### EXERCISE
Based on the listing below, report how many lines contain the word "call". Nothing but the number, please.

### INPUT DATA
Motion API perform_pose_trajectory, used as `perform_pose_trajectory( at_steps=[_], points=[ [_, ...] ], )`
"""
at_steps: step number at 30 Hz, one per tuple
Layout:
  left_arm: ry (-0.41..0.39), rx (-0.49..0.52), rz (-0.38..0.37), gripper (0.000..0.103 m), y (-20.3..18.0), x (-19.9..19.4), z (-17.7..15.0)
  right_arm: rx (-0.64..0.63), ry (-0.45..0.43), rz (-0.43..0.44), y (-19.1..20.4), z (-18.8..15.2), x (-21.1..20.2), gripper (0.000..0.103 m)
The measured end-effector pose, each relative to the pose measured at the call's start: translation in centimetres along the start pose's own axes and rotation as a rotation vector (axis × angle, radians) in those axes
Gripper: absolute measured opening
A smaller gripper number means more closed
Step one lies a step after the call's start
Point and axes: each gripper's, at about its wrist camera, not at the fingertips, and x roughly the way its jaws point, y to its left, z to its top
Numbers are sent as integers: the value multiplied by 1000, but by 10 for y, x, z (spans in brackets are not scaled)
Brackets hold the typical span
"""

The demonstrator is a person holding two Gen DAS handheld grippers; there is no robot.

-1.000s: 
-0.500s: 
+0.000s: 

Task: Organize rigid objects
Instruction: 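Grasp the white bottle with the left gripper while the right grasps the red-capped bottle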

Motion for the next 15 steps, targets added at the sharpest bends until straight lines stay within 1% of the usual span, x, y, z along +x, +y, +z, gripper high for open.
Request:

### RESPONSE AREA
2